Sunday, July 18, 2010

On Gossamer Wings

This is the beginning of a short story that I am currently sussing out.
The tagline: "He found the perfect woman.  All she needed was a body."

    X was a stone worn smooth, his exterior ground away bit by bit over time, allowing him to skip across the waters of the world with no resistance.  He came to a juncture where he no longer offered defiance to the alarm clock when it rang.  When the obscene buzzer ripped his mind from a deep REM sleep, his first thought was no longer, “please!  Not again!”  He no longer thought anything.
    Except for that morning.  The gray static snow of his mind’s television cleared and he saw her face.  His only glimpse of her was brief and from an angle just before they shut the door.  X wondered if her countenance was burned onto his retina with such clarity or if his brain filled the gaps of information with his own inclinations and tastes.  In either case she stood before him in his brain theater; her head of long, thick, black hair, Asian eyes that harbored happiness laced with mystery.

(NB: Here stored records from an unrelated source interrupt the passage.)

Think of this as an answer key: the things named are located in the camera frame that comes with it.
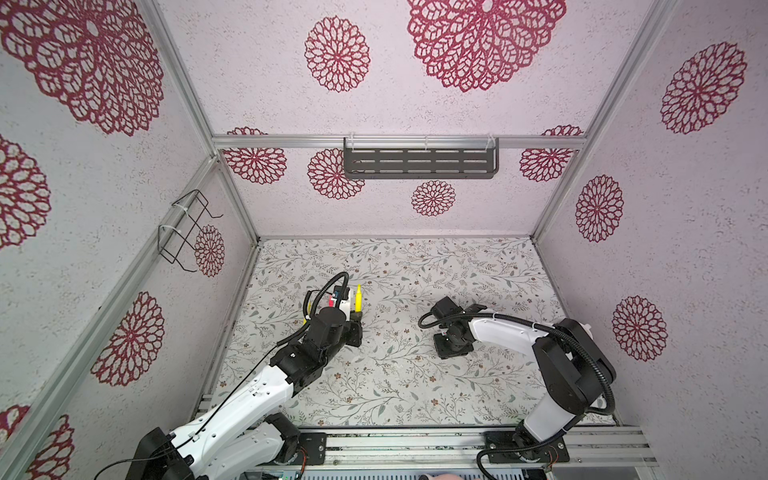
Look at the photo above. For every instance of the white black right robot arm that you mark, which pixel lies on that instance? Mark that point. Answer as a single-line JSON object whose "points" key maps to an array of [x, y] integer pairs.
{"points": [[576, 373]]}

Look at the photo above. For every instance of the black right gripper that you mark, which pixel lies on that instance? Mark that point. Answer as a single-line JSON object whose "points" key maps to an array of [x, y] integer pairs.
{"points": [[442, 353]]}

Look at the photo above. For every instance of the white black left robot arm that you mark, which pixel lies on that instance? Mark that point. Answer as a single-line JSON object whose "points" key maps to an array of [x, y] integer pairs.
{"points": [[248, 429]]}

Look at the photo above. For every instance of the dark grey wall shelf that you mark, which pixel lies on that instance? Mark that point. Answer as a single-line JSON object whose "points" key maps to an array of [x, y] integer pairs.
{"points": [[422, 163]]}

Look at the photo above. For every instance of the black wire wall basket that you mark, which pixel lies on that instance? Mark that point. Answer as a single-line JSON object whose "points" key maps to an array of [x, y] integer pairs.
{"points": [[172, 237]]}

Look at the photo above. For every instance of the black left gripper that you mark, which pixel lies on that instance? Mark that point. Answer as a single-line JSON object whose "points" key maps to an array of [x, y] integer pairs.
{"points": [[355, 338]]}

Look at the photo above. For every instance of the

    “You’re awake,” Guppy said from across the cube.
    Guppy sat cross-legged on his dingy mattress, fingers on his computer’s keyboard.  He wore his combat boots and his fatigues cut into shorts.  The Monty Python t-shirt from last week remained on his torso and looked as if it could get up and walk away on his own.  A black line cut through his bushy, bright orange hair.  The line was the strap to the eye patch that covered his left socket, not through any need or embarrassment, but simply because he liked it.  Judging from the hot, electric ozone smell of the computer, Guppy had yet to sleep.  The online virtual community he participated in held a consumptive quality.

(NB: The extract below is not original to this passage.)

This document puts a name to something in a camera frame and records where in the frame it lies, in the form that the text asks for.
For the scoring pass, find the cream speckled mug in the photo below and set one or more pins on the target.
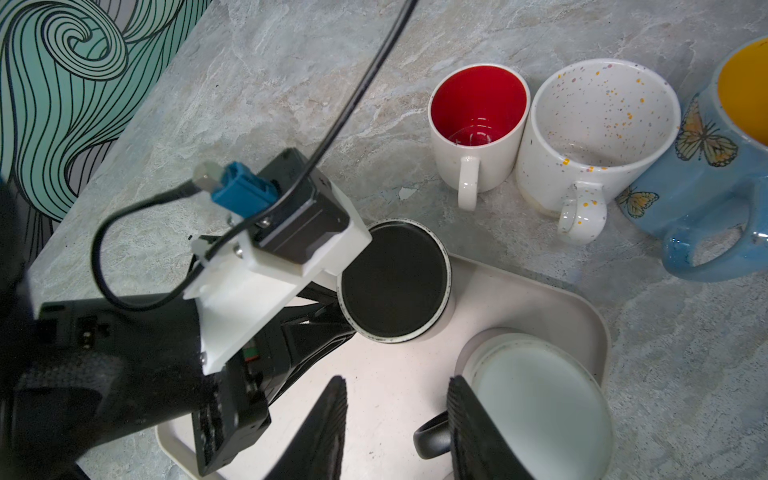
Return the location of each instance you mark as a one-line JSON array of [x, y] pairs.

    Joints popped and crackled as X rose from his mattress and stretched.  He moved into his morning ritual of Il Jang, one of the basic forms of taekwondo. An empty glass coffeepot sat tilted, its base crooked against the hotplate.  X went to the pot, lifting it to inspect the tiny brown drop that rolled at the bottom.
    “Coffee?” X asked.
    “I drank the last and did not make more,” Guppy replied.
    X grabbed hold of a bag of ground Burroughs Coffee and ripped into it.  The fresh aroma ascended to his nostrils as he began the procedure of brewing.
    “When you finish the last, refresh the pot,” X said.  “It’s the fair thing to do.”
    “Ok,” Guppy replied, his eyes never moving from the computer screen.
    Guppy’s hand seemed to move remote of his body.  It went into an open package of generic Oreos and retrieved a cookie the way one of those plastic “robot claws” plucks up a plush stuffed animal.  Guppy would not eat Oreos.  They could only be the generic kind, the versions in plain packaging with the words “chocolate crème-filled sandwich cookies” as the only descriptor.
    While the coffee brewed, X exited the cube and droned to the common washroom down the hall.  An African was already in it, sloshing water all over his face to prepare for work.  They grunted to one another in acknowledgment before X began his own pre-work cleansing ritual under the dim fluorescent lights.  A bit of synesthesia helped him to remember it was Wednesday.  His mind’s eye viewed the days of the week as a continuum of shades between white and black.  No words or numbers, only fuzzy, gauzy shapes in a line.  Slate gray.  Wednesday.  Water swept across his closed eyelids and like a projector it sprang an image to life.
    She turned her head.  It was a bit of free association and 3-D modeling on the part of his mind.  He then had her smile.  Perfect white teeth beamed out, set against the contrast of her almond skin.  Her head tilted a bit as she looked at him.  X sifted, trying to find words or phrases that describe sublime beauty but were not cliché.  He ended up in forfeit.  Traveling back down the hallway, she flipped her hair for him and he watched it float like feathers back down to her shoulders.  His lips parted and creased at the corners of his mouth.
    “What are you smiling about?” Guppy asked flatly when X re-entered the room.
    “Another day as a source code programmer for the Kōng de Cybernetics Corporation appeals to me,” X replied.
    He began to dress, first stepping into his black dungarees then buttoning down his black shirt.
    “Just tell the truth,” Guppy said.
    “A woman,” X answered.
    Once the coffee filled his chrome thermal, X left the cube apartment for work.
    “Wait, a what?” Guppy asked the closed door.